• [What to produce]:
Given the records that follow, return each one verbatim.

• [Task inputs]:
----------

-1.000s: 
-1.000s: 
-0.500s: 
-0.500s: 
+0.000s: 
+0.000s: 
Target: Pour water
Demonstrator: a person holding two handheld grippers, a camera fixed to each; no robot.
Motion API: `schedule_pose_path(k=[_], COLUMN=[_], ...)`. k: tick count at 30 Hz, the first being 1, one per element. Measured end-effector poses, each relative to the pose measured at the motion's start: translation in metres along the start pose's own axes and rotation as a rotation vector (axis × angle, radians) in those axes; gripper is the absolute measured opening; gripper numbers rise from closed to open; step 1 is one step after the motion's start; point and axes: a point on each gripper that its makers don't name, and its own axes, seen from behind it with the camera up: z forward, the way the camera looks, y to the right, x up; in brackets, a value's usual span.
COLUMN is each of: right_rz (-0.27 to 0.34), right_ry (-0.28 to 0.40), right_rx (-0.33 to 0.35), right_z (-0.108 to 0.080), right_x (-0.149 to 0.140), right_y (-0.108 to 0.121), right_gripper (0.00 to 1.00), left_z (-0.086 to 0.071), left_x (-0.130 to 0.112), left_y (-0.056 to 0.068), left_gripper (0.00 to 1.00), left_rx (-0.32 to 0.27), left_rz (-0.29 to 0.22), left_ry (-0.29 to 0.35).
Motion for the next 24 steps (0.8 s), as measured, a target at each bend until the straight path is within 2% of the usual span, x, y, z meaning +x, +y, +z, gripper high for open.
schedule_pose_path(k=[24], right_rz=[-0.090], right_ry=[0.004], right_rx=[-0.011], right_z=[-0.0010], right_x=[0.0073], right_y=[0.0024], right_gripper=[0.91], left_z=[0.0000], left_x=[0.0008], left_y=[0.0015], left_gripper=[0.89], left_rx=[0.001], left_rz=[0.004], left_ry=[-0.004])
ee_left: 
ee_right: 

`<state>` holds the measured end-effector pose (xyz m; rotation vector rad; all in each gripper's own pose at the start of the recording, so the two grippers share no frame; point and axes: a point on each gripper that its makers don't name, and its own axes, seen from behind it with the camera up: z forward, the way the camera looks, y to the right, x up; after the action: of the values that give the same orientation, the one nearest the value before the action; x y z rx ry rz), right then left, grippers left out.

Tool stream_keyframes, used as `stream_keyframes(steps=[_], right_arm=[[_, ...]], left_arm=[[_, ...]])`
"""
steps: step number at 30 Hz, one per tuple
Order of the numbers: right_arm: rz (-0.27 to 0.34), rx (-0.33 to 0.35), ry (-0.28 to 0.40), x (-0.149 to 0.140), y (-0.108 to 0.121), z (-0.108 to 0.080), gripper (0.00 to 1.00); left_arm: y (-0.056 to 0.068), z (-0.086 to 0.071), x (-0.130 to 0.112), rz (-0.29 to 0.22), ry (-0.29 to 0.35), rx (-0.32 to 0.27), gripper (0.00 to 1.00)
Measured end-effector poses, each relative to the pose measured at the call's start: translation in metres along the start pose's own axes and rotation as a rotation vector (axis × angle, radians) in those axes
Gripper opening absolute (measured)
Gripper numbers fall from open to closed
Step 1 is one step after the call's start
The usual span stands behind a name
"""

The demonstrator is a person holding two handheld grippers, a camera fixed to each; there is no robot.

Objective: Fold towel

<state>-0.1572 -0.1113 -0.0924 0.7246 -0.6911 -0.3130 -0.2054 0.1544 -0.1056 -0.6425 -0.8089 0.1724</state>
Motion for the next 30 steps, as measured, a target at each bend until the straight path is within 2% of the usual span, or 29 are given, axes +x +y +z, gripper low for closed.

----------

• [Written response]:
-1.000s: 
-1.000s: 
-0.500s: 
-0.500s: 
+0.000s: 
+0.000s: 
Target: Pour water
Demonstrator: a person holding two handheld grippers, a camera fixed to each; no robot.
Motion API: `schedule_pose_path(k=[_], COLUMN=[_], ...)`. k: tick count at 30 Hz, the first being 1, one per element. Measured end-effector poses, each relative to the pose measured at the motion's start: translation in metres along the start pose's own axes and rotation as a rotation vector (axis × angle, radians) in those axes; gripper is the absolute measured opening; gripper numbers rise from closed to open; step 1 is one step after the motion's start; point and axes: a point on each gripper that its makers don't name, and its own axes, seen from behind it with the camera up: z forward, the way the camera looks, y to the right, x up; in brackets, a value's usual span.
COLUMN is each of: right_rz (-0.27 to 0.34), right_ry (-0.28 to 0.40), right_rx (-0.33 to 0.35), right_z (-0.108 to 0.080), right_x (-0.149 to 0.140), right_y (-0.108 to 0.121), right_gripper (0.00 to 1.00), left_z (-0.086 to 0.071), left_x (-0.130 to 0.112), left_y (-0.056 to 0.068), left_gripper (0.00 to 1.00), left_rx (-0.32 to 0.27), left_rz (-0.29 to 0.22), left_ry (-0.29 to 0.35).
Motion for the next 24 steps (0.8 s), as measured, a target at each bend until the straight path is within 2% of the usual span, x, y, z meaning +x, +y, +z, gripper high for open.
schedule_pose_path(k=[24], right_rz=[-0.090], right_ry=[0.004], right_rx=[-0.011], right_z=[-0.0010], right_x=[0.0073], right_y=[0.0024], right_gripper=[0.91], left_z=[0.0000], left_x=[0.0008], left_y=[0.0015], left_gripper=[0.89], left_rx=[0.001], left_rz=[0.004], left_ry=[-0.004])
ee_left: 
ee_right: 

`<state>` holds the measured end-effector pose (xyz m; rotation vector rad; all in each gripper's own pose at the start of the recording, so the two grippers share no frame; point and axes: a point on each gripper that its makers don't name, and its own axes, seen from behind it with the camera up: z forward, the way the camera looks, y to the right, x up; after the action: of the values that give the same orientation, the one nearest the value before the action; x y z rx ry rz), right then left, grippers left out.

Tool stream_keyframes, used as `stream_keyframes(steps=[_], right_arm=[[_, ...]], left_arm=[[_, ...]])`
"""
steps: step number at 30 Hz, one per tuple
Order of the numbers: right_arm: rz (-0.27 to 0.34), rx (-0.33 to 0.35), ry (-0.28 to 0.40), x (-0.149 to 0.140), y (-0.108 to 0.121), z (-0.108 to 0.080), gripper (0.00 to 1.00); left_arm: y (-0.056 to 0.068), z (-0.086 to 0.071), x (-0.130 to 0.112), rz (-0.29 to 0.22), ry (-0.29 to 0.35), rx (-0.32 to 0.27), gripper (0.00 to 1.00)
Measured end-effector poses, each relative to the pose measured at the call's start: translation in metres along the start pose's own axes and rotation as a rotation vector (axis × angle, radians) in those axes
Gripper opening absolute (measured)
Gripper numbers fall from open to closed
Step 1 is one step after the call's start
The usual span stands behind a name
"""

The demonstrator is a person holding two handheld grippers, a camera fixed to each; there is no robot.

Objective: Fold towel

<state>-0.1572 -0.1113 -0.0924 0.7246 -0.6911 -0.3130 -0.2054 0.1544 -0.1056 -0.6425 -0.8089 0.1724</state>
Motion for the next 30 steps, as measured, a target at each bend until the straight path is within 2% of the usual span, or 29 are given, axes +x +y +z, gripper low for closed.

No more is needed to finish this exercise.